■ **What is needed**: Scan the lines below and report each one containing "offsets" by copying it.

■ **Given data**:
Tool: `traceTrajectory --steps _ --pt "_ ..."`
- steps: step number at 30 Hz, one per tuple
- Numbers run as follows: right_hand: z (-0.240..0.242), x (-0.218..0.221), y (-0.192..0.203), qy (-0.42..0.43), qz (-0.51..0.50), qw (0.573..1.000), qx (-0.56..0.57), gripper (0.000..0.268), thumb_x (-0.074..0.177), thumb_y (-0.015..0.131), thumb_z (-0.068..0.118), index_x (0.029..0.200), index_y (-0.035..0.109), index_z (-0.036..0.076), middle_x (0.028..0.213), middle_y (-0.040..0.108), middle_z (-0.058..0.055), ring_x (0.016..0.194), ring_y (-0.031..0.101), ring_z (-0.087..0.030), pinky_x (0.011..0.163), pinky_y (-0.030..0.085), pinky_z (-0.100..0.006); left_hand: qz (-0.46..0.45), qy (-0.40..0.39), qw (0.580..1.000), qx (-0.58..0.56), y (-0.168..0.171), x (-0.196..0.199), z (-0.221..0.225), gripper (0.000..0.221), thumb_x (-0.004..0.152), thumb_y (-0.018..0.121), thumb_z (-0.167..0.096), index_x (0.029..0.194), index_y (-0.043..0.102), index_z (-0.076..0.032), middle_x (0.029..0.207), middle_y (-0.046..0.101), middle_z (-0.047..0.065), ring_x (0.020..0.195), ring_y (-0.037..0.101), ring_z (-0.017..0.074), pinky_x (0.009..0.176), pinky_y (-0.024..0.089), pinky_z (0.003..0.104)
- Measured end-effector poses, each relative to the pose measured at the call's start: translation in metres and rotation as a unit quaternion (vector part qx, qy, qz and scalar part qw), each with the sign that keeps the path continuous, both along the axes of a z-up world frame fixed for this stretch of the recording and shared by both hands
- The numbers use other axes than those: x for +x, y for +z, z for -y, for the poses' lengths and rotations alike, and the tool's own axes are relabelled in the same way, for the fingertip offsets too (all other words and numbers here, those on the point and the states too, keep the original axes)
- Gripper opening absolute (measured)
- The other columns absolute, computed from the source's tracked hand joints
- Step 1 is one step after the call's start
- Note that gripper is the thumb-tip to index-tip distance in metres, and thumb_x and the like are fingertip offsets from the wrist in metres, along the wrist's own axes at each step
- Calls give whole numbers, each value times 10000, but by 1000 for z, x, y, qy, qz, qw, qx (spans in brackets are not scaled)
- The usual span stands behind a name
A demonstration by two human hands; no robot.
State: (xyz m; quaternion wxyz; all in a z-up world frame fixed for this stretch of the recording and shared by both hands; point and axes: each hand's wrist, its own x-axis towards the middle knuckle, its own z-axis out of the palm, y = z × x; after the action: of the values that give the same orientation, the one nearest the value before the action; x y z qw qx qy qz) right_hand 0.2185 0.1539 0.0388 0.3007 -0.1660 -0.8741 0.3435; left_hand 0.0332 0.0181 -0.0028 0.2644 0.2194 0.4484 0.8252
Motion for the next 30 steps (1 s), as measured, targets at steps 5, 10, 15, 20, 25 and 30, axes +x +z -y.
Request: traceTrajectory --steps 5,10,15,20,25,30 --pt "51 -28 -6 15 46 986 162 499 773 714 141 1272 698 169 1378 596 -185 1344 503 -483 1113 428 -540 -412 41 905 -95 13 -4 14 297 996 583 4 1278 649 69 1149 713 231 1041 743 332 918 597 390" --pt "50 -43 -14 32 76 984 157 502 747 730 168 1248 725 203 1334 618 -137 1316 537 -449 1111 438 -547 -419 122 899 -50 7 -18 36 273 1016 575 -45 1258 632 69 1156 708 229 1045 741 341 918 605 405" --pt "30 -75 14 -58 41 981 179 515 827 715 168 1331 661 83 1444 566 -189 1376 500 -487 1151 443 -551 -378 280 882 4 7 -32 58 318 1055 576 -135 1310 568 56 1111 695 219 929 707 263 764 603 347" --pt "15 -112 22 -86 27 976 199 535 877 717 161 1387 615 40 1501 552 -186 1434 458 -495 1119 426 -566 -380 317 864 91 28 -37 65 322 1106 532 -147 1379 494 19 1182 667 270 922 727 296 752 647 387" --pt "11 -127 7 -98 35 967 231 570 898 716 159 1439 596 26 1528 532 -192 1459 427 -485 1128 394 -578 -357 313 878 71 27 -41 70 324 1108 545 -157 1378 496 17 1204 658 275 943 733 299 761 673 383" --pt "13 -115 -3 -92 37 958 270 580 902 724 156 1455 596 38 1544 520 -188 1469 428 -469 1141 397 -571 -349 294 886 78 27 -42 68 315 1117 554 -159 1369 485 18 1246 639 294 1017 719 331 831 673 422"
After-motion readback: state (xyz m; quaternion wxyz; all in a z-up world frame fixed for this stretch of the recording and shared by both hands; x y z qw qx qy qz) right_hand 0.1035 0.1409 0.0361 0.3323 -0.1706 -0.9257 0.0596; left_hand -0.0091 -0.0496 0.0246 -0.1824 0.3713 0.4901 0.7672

■ **Written solution**:
- The numbers use other axes than those: x for +x, y for +z, z for -y, for the poses' lengths and rotations alike, and the tool's own axes are relabelled in the same way, for the fingertip offsets too (all other words and numbers here, those on the point and the states too, keep the original axes)
- Note that gripper is the thumb-tip to index-tip distance in metres, and thumb_x and the like are fingertip offsets from the wrist in metres, along the wrist's own axes at each step

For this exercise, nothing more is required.